Меня охватило сильное негодование, и я вновь принялся строить план, как уничтожить первую же партию дикарей, которую я увижу в этом месте, какой бы многочисленной она ни была. Взяв топор, я стесал нанесенные на кору деревьев знаки и, покончив с ними, почувствовал, что сидящий во мне зверь очень этим обрадован. Прилив смыл с берега человеческие останки, а я драил камни так, как матросы драят палубу, до тех пор, пока мрачные символы не были полностью стерты и камни не стали чистыми вновь.
Мне было ясно, что дикари посещают мой остров не слишком часто, ибо следующий раз они заявились на остров только месяцев через пятнадцать. До этого я не видел ни их самих, ни отпечатков ног, ни каких бы то ни было следов их пребывания на острове. В дождливые сезоны они едва ли пускались в далекие путешествия, по крайней мере, до острова не добирались. Однако все это время меня не покидало ощущение тревоги, потому что я постоянно ждал их внезапного появления. Думаю, что ожидание беды хуже, чем сама беда, особенно когда этому ожиданию и страху не видно конца.
Все это время я лелеял мысль о том, как бы мне перебить этих каннибалов, и частенько размышлял о том, как бы мне напасть на них, едва они появятся на острове, особенно в том случае, если они, как в прошлый раз, разделятся на две группы.
Теперь я жил в постоянной тревоге и душевном смятении, уверенный, что рано или поздно стану добычей этих жестоких тварей. И если мне все же приходилось покидать свое убежище, то я постоянно озирался по сторонам и был начеку, принимая все меры предосторожности. Вот когда я по-настоящему порадовался тому, что у меня есть стадо коз. Ни при каких обстоятельствах я не осмелился бы стрелять из ружья, особенно в той части острова, куда дикари имели обыкновение приезжать, ибо я не хотел, чтобы они переполошились. Если бы туземцы один раз спаслись от меня бегством, то можно было ожидать, что они непременно вернутся уже на двухстах-трехстах пирогах, и тогда участь моя будет предрешена.
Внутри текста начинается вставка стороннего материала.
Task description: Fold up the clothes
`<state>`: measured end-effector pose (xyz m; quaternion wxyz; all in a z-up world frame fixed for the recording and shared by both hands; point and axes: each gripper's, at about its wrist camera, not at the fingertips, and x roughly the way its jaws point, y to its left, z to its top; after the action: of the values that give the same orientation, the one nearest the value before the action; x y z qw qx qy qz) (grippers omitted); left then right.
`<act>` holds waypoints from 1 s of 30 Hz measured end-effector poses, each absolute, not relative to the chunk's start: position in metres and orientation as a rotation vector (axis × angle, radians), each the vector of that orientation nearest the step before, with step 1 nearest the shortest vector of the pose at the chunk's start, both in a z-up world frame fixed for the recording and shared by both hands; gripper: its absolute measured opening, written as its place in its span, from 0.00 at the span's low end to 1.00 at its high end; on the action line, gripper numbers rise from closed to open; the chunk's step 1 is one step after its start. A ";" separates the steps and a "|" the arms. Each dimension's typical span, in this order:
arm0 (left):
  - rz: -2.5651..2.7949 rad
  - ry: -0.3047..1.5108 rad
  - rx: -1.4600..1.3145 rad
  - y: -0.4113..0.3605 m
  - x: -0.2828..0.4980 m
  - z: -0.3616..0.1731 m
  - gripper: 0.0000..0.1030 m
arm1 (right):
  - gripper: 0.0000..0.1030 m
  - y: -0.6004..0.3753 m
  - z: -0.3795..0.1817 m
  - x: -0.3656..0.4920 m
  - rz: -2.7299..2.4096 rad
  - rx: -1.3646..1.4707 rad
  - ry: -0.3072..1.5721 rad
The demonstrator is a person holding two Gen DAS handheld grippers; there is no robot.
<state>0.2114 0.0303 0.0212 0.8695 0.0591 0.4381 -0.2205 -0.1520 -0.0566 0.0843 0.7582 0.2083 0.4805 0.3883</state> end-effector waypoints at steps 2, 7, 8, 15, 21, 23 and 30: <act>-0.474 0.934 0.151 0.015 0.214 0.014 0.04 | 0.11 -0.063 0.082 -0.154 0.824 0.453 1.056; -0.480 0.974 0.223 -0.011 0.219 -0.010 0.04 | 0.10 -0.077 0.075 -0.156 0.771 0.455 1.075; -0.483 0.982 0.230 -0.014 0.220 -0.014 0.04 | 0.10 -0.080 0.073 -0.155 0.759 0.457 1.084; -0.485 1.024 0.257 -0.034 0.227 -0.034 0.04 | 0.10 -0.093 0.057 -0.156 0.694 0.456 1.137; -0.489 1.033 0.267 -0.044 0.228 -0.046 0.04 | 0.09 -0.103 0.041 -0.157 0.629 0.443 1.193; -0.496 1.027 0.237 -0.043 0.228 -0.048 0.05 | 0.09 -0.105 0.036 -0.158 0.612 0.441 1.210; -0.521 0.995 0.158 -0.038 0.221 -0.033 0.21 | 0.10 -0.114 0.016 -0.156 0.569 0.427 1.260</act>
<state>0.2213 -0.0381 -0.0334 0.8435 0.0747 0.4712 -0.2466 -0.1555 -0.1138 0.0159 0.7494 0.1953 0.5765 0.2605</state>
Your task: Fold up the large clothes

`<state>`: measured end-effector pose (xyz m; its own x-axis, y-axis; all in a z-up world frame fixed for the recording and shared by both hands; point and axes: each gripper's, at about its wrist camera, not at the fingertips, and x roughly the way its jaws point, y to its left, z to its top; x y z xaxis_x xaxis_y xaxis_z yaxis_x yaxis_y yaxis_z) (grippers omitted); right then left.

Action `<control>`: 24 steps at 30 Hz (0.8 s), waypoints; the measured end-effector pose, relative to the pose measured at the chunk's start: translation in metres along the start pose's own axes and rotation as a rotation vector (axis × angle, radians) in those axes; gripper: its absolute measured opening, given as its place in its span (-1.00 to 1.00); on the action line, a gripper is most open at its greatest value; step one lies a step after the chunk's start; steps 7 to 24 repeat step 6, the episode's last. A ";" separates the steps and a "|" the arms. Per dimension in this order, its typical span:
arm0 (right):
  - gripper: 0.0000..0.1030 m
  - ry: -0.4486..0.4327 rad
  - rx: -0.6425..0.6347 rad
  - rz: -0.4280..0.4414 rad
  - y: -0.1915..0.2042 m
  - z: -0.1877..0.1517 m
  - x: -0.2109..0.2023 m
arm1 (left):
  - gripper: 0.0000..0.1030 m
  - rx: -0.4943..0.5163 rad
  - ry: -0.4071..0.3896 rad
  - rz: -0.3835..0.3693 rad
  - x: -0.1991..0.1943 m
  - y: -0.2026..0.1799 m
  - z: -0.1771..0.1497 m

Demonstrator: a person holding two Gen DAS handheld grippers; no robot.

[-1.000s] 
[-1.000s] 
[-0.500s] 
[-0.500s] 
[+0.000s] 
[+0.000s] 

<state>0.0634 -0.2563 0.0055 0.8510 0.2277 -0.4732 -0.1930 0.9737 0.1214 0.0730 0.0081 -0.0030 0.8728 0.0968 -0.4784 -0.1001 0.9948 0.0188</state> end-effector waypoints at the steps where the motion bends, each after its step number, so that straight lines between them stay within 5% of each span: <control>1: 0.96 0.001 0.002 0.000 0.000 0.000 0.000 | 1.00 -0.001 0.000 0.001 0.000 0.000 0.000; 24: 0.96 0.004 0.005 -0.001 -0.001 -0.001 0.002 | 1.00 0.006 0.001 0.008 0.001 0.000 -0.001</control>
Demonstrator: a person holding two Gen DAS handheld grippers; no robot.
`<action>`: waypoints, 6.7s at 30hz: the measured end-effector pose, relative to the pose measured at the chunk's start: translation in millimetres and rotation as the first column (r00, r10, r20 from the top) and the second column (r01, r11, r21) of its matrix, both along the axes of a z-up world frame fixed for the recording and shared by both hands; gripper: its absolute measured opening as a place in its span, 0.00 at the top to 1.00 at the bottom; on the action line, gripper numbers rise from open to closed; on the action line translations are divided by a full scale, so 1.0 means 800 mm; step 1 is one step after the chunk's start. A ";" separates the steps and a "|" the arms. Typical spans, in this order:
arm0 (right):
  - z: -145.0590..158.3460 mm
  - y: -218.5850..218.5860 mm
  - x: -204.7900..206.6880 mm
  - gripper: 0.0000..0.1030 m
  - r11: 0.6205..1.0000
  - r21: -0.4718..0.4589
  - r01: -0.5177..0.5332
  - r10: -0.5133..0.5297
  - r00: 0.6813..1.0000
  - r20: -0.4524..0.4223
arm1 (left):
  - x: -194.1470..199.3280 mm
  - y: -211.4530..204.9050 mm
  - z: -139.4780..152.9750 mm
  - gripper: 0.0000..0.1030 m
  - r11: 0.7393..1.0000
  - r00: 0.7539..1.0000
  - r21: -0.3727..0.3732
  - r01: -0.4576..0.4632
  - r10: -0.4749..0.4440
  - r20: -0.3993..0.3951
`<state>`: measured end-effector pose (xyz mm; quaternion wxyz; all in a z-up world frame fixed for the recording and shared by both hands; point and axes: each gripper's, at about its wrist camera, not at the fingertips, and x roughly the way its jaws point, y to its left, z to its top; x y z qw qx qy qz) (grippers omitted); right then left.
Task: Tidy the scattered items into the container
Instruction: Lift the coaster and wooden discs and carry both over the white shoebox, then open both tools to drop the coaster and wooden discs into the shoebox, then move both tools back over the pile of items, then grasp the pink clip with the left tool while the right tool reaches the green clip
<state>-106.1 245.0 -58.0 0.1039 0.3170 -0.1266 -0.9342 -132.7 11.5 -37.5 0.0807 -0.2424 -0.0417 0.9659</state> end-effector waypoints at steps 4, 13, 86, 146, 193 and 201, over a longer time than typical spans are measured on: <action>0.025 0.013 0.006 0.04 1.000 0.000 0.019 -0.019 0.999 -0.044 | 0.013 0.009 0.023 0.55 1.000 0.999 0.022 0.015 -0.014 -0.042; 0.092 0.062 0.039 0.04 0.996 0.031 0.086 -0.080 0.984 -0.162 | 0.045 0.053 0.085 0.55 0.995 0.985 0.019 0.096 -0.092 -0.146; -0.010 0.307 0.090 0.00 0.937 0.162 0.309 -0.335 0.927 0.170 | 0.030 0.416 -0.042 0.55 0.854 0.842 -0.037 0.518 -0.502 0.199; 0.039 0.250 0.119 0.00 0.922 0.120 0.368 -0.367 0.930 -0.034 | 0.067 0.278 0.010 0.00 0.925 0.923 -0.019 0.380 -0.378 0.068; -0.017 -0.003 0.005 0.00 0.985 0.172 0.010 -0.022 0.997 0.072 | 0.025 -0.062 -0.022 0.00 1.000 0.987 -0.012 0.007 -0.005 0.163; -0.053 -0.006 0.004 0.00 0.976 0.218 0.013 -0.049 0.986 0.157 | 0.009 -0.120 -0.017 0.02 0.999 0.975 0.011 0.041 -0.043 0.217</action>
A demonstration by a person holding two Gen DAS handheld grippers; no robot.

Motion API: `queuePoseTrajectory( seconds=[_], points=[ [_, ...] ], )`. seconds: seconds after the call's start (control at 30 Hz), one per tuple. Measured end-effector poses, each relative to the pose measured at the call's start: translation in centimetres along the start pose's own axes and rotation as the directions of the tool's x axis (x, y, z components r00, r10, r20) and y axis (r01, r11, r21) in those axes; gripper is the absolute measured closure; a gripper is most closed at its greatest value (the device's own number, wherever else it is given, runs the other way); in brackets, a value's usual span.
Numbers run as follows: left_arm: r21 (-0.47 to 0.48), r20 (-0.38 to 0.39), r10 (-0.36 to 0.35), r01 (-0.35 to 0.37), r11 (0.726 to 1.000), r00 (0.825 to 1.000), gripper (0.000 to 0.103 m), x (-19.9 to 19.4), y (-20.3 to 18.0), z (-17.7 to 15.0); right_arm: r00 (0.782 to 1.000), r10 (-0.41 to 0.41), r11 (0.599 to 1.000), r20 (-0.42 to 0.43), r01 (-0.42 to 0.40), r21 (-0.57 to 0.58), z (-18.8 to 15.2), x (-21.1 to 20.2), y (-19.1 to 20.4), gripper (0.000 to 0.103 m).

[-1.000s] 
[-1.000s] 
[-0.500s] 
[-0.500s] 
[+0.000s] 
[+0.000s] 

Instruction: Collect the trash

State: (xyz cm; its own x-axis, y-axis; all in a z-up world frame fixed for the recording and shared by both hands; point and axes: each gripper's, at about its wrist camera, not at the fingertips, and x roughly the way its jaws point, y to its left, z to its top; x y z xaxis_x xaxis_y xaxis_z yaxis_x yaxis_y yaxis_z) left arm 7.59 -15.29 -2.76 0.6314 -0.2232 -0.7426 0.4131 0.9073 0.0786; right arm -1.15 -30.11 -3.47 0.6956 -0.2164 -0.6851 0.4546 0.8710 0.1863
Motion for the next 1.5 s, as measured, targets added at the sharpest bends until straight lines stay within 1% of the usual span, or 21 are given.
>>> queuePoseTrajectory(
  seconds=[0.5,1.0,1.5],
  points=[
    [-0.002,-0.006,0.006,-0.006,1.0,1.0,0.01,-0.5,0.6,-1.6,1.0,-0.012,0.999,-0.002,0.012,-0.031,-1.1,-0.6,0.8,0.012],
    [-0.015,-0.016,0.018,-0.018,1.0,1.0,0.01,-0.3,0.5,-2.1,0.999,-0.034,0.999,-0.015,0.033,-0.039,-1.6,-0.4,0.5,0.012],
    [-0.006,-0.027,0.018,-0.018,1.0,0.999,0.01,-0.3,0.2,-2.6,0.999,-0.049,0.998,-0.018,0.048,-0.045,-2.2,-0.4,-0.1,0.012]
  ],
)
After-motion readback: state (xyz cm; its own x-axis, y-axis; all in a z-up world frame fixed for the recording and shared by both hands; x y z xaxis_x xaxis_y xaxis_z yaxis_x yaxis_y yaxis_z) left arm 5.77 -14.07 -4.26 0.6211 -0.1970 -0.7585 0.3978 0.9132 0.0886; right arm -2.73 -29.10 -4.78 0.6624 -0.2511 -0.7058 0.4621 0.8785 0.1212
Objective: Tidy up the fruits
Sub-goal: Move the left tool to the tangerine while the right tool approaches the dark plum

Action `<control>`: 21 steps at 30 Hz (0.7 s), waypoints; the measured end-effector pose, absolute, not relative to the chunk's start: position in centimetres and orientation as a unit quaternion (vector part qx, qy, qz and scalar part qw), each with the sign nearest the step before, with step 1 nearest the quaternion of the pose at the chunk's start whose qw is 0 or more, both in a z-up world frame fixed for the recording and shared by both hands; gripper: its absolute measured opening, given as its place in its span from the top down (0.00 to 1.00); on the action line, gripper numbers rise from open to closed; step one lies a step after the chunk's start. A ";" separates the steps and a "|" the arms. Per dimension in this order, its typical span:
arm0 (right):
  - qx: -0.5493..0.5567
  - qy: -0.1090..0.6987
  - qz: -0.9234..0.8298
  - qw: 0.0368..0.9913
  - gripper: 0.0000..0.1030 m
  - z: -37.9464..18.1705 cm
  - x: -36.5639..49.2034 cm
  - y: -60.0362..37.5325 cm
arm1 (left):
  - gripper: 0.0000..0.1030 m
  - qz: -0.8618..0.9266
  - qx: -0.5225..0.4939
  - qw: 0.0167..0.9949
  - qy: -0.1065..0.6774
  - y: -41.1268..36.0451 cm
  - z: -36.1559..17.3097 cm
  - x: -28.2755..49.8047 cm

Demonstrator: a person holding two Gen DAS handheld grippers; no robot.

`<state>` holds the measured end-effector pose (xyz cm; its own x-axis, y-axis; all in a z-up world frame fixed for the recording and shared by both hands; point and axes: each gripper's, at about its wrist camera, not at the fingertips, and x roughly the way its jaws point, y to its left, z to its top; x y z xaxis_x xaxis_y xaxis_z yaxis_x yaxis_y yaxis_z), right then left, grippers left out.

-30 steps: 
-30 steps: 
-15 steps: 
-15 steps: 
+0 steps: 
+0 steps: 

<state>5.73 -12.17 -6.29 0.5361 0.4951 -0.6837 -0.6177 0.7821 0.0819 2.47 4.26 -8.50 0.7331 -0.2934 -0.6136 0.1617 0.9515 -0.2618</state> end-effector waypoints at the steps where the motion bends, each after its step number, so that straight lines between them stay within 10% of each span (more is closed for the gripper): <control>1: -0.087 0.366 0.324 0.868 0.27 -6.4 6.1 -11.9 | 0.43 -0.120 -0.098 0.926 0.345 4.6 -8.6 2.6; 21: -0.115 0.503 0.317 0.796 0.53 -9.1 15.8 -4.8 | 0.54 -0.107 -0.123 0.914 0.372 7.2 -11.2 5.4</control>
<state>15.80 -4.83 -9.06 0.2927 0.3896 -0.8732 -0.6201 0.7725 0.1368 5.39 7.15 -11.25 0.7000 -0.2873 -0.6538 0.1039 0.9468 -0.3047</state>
Впрочем, прошел еще год и три месяца, прежде чем я вновь увидел дикарей. Вполне возможно, что в течение этого времени они один или два раза побывали на острове, но либо не задерживались на нем, либо я их попросту не заметил. И зверь тоже никак не напоминал о них, хотя у него вновь наступил период, когда ему надо было помечать свою территорию, и в каждое полнолуние он свободно расхаживал по побережью, лугам и лесам. Все эти пятнадцать-шестнадцать месяцев мы с ним прожили в величайшем душевном смятении. Днем я думал о подстерегавшей меня суровой опасности, а по ночам часто мечтал о том, как бы мне перебить дикарей, и подыскивал причины, которыми можно было оправдать подобный поступок.
Между тем, в мае месяце, на двадцать четвертом году моего пребывания на острове, если верить моим подсчетам, в моей жизни произошло одно весьма примечательное событие.
Случилось это в середине мая, думаю, 16-го числа, если верить моему убогому деревянному календарю, ибо я по-прежнему продолжал делать на нем зарубки, и через четыре ночи после окончания периода полнолуния. Весь день бушевала буря с грозой, и ночь выдалась такой же штормовой. Во многом она напомнила мне ночь на ярмутском рейде, когда белые буруны налетали с моря, набрасываясь на наше судно, словно намеревались разнести его в щепки. Море набегало на берег высокими, грохочущими волнами, и этот рокот сливался с воем ветра и раскатами грома. Я понятия не имел, что должно приключиться нечто из ряда вон выходящее, и коротал время за чтением Библии и серьезными размышлениями о своем тогдашнем положении, когда внезапно со стороны моря раздался пушечный выстрел.